=== TASK PROMPT ===
Would you please set down the entries below exactly as shown?

=== DATA RECORDS ===
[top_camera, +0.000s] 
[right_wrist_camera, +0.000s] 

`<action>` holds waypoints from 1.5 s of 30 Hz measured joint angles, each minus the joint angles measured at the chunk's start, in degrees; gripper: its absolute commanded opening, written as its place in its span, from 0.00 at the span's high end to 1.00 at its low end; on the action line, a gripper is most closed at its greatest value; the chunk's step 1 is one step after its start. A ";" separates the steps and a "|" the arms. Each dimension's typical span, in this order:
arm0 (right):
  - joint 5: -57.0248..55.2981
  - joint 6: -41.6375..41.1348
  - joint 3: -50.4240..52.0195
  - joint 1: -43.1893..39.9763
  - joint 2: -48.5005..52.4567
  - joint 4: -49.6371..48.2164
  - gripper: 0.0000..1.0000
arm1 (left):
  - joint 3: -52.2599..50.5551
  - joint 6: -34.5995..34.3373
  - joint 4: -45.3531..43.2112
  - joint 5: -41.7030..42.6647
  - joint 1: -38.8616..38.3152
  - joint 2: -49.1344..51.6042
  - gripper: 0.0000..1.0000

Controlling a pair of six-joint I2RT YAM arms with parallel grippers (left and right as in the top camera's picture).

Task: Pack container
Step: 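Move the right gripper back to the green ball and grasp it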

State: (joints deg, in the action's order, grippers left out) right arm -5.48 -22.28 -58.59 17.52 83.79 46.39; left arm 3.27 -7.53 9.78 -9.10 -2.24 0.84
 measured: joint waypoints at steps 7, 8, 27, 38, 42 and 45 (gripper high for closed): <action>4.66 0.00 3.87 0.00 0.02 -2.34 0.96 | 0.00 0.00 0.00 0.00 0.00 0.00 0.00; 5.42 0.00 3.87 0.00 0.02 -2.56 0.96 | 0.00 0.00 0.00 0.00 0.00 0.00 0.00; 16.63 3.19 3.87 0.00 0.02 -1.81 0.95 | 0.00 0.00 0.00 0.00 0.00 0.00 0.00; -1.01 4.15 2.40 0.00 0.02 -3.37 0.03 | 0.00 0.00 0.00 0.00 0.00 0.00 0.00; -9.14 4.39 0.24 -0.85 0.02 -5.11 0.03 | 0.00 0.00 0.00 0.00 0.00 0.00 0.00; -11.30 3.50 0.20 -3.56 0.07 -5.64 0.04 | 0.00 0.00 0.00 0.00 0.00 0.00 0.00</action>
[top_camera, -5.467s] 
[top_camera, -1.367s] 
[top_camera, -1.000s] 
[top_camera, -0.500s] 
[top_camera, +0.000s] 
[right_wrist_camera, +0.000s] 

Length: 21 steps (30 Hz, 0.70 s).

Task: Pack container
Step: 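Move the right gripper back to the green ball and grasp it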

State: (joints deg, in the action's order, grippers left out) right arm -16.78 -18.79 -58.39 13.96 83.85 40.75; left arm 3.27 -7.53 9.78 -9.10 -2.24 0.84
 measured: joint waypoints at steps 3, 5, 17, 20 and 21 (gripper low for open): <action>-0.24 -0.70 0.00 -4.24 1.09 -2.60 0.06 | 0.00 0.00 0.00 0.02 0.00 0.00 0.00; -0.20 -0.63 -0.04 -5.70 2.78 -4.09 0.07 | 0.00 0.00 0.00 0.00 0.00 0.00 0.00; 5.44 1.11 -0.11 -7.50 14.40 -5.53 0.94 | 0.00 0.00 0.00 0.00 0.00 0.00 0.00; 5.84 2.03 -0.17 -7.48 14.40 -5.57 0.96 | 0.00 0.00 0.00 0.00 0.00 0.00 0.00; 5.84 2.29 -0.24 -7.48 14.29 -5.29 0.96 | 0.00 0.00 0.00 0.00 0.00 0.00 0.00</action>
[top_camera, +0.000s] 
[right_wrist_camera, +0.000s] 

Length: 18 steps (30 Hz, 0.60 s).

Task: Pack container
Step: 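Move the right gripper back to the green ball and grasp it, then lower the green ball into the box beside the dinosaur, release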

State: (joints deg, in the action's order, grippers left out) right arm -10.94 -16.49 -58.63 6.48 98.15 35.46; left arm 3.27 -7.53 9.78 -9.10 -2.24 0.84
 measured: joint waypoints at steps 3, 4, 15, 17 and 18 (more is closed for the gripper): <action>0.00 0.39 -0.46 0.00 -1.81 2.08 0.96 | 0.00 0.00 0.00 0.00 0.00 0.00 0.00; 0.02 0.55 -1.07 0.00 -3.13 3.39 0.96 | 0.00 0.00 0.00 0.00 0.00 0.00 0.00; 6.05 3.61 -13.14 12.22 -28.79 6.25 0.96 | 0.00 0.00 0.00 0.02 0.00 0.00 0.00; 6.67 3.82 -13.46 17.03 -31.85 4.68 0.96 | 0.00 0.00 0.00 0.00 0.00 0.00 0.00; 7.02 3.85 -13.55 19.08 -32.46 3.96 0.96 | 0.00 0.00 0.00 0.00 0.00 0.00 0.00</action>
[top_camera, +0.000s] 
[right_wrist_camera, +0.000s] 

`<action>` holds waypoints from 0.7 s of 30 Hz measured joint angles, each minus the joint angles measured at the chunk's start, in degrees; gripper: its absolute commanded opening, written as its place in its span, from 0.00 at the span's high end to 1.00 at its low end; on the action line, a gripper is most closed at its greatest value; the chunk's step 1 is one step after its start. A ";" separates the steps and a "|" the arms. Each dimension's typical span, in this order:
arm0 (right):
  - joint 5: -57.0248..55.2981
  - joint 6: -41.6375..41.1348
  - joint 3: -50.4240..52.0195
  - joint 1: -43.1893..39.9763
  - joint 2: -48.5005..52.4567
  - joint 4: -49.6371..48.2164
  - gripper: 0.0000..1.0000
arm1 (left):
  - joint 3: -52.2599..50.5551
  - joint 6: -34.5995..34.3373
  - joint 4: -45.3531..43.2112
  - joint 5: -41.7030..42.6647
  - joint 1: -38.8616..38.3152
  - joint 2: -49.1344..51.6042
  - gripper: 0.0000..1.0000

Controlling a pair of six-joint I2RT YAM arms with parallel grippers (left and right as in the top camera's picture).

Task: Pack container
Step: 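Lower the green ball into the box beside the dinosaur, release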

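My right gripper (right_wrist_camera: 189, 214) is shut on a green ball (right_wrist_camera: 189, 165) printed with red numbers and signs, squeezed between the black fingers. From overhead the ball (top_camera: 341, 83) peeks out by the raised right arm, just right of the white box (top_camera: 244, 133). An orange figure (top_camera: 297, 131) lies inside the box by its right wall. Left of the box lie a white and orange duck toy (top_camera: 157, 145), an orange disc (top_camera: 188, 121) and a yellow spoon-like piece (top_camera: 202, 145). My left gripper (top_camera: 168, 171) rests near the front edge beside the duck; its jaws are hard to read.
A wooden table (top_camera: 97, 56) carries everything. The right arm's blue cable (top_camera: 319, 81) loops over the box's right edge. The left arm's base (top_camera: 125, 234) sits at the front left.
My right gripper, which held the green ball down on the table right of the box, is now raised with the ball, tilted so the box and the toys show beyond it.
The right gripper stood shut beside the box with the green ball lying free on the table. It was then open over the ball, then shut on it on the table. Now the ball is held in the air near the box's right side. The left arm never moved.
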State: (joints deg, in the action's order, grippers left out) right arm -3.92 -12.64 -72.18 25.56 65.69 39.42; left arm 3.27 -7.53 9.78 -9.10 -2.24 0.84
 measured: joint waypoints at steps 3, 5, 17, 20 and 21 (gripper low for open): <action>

=== WRITTEN REPLY ===
[top_camera, +0.000s] 
[right_wrist_camera, +0.000s] 

`<action>` holds waypoints from 1.5 s of 30 Hz measured joint angles, each minus the joint angles measured at the chunk's start, in degrees; gripper: its absolute commanded opening, written as its place in its span, from 0.00 at the span's high end to 1.00 at its low end; on the action line, a gripper is most closed at its greatest value; the chunk's step 1 is one step after its start. A ";" separates the steps and a "|" the arms. Each dimension's typical span, in this order:
arm0 (right):
  - joint 5: -57.0248..55.2981
  - joint 6: -41.6375..41.1348
  - joint 3: -50.4240..52.0195
  - joint 1: -43.1893..39.9763
  - joint 2: -48.5005..52.4567
  - joint 4: -49.6371..48.2164
  - gripper: 0.0000..1.0000
arm1 (left):
  - joint 3: -52.2599..50.5551
  - joint 6: -34.5995..34.3373
  - joint 4: -45.3531..43.2112
  - joint 5: -41.7030..42.6647
  - joint 1: -38.8616..38.3152
  - joint 2: -49.1344..51.6042
  - gripper: 0.0000..1.0000

Controlling a pair of six-joint I2RT YAM arms with parallel grippers (left and right as in the top camera's picture).

Task: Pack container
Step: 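Move the right gripper back to the green ball and grasp it
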
State: (joints deg, in the action's order, grippers left out) right arm -5.48 -22.28 -58.59 17.52 83.79 46.39; left arm 3.27 -7.53 9.78 -9.10 -2.24 0.84
 measured: joint waypoints at steps 7, 8, 27, 38, 42 and 45 (gripper high for closed): <action>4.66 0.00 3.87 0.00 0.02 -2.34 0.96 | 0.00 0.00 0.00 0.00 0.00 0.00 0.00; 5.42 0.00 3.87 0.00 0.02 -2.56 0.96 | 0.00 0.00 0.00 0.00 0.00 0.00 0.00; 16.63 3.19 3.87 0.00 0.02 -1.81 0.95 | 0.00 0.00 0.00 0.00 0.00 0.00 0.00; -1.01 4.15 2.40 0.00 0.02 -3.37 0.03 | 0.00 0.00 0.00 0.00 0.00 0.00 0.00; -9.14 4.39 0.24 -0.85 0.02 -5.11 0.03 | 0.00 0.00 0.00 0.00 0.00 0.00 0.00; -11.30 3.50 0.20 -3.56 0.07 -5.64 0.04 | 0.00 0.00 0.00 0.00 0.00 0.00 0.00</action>
[top_camera, -5.467s] 
[top_camera, -1.367s] 
[top_camera, -1.000s] 
[top_camera, -0.500s] 
[top_camera, +0.000s] 
[right_wrist_camera, +0.000s] 

Length: 21 steps (30 Hz, 0.70 s).

Task: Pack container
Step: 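Move the right gripper back to the green ball and grasp it
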
State: (joints deg, in the action's order, grippers left out) right arm -16.78 -18.79 -58.39 13.96 83.85 40.75; left arm 3.27 -7.53 9.78 -9.10 -2.24 0.84
 measured: joint waypoints at steps 3, 5, 17, 20 and 21 (gripper low for open): <action>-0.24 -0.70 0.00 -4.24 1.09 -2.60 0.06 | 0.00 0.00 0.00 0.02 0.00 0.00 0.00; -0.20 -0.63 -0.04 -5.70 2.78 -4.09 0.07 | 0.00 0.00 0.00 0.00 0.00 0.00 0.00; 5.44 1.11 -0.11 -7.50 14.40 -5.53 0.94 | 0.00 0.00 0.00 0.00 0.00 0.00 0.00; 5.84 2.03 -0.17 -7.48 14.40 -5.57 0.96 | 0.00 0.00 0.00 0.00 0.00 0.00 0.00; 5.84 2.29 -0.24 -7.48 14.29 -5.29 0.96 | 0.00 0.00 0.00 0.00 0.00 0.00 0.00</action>
[top_camera, +0.000s] 
[right_wrist_camera, +0.000s] 

Length: 18 steps (30 Hz, 0.60 s).

Task: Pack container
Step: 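Move the right gripper back to the green ball and grasp it, then lower the green ball into the box beside the dinosaur, release
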
State: (joints deg, in the action's order, grippers left out) right arm -10.94 -16.49 -58.63 6.48 98.15 35.46; left arm 3.27 -7.53 9.78 -9.10 -2.24 0.84
 measured: joint waypoints at steps 3, 4, 15, 17 and 18 (more is closed for the gripper): <action>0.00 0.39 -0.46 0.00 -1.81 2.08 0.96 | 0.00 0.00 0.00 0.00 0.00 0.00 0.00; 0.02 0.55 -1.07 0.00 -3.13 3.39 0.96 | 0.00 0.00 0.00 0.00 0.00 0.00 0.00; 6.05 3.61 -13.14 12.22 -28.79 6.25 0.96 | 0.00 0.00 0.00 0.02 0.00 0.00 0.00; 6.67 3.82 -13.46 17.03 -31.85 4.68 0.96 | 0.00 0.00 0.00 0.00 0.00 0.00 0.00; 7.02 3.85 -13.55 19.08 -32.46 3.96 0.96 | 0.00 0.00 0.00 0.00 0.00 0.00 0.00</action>
[top_camera, +0.000s] 
[right_wrist_camera, +0.000s] 

`<action>` holds waypoints from 0.7 s of 30 Hz measured joint angles, each minus the joint angles measured at the chunk's start, in degrees; gripper: its absolute commanded opening, written as its place in its span, from 0.00 at the span's high end to 1.00 at its low end; on the action line, a gripper is most closed at its greatest value; the chunk's step 1 is one step after its start. A ";" separates the steps and a "|" the arms. Each dimension's typical span, in this order:
arm0 (right):
  - joint 5: -57.0248..55.2981
  - joint 6: -41.6375..41.1348
  - joint 3: -50.4240..52.0195
  - joint 1: -43.1893..39.9763
  - joint 2: -48.5005..52.4567
  - joint 4: -49.6371..48.2164
  - gripper: 0.0000..1.0000
arm1 (left):
  - joint 3: -52.2599..50.5551
  - joint 6: -34.5995..34.3373
  - joint 4: -45.3531..43.2112
  - joint 5: -41.7030..42.6647
  - joint 1: -38.8616..38.3152
  - joint 2: -49.1344..51.6042
  - gripper: 0.0000..1.0000

Controlling a pair of six-joint I2RT YAM arms with parallel grippers (left and right as in the top camera's picture).

Task: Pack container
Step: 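Lower the green ball into the box beside the dinosaur, release

My right gripper (right_wrist_camera: 189, 214) is shut on a green ball (right_wrist_camera: 189, 165) printed with red numbers and signs, squeezed between the black fingers. From overhead the ball (top_camera: 341, 83) peeks out by the raised right arm, just right of the white box (top_camera: 244, 133). An orange figure (top_camera: 297, 131) lies inside the box by its right wall. Left of the box lie a white and orange duck toy (top_camera: 157, 145), an orange disc (top_camera: 188, 121) and a yellow spoon-like piece (top_camera: 202, 145). My left gripper (top_camera: 168, 171) rests near the front edge beside the duck; its jaws are hard to read.
A wooden table (top_camera: 97, 56) carries everything. The right arm's blue cable (top_camera: 319, 81) loops over the box's right edge. The left arm's base (top_camera: 125, 234) sits at the front left.
My right gripper, which held the green ball down on the table right of the box, is now raised with the ball, tilted so the box and the toys show beyond it.
The right gripper stood shut beside the box with the green ball lying free on the table. It was then open over the ball, then shut on it on the table. Now the ball is held in the air near the box's right side. The left arm never moved.
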State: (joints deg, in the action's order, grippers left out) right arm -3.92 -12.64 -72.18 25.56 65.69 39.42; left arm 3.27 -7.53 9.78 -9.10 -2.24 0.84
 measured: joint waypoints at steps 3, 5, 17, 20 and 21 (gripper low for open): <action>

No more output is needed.